EXERCISE DATA section start

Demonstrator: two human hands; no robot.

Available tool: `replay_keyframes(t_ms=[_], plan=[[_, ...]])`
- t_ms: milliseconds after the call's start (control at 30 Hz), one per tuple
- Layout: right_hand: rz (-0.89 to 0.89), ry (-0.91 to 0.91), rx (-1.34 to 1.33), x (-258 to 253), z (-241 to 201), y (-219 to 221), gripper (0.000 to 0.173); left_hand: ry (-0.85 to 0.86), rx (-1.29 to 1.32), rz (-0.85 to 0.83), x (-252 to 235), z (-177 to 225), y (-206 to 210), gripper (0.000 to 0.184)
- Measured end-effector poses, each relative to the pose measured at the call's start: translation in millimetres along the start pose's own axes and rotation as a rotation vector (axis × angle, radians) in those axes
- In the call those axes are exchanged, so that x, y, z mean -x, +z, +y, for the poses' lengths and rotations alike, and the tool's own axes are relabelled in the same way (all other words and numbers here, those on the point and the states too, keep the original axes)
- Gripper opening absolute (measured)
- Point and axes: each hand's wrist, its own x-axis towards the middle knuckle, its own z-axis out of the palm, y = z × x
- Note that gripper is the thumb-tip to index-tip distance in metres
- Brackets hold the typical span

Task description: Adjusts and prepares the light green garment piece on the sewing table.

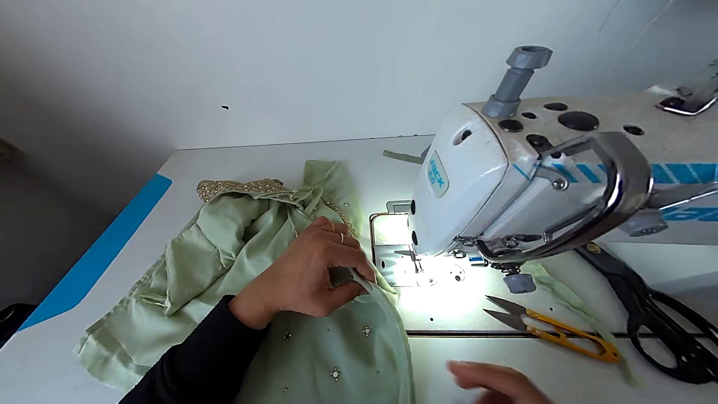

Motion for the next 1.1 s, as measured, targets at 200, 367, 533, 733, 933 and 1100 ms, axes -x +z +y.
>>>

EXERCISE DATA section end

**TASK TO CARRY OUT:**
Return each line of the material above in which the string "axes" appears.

**YOUR SOLUTION:**
- Measured end-effector poses, each relative to the pose measured at the call's start: translation in millimetres along the start pose's own axes and rotation as a rotation vector (axis × angle, radians) in those axes
- In the call those axes are exchanged, so that x, y, z mean -x, +z, +y, for the poses' lengths and rotations alike, and the tool's own axes are relabelled in the same way (all other words and numbers here, those on the point and the states too, keep the original axes)
- Point and axes: each hand's wrist, its own x-axis towards the middle knuckle, its own z-axis out of the palm, y = z × x
Motion for the next 1.1 s, as measured, targets at 200, 367, 533, 733, 933 and 1100 ms, axes -x +z +y.

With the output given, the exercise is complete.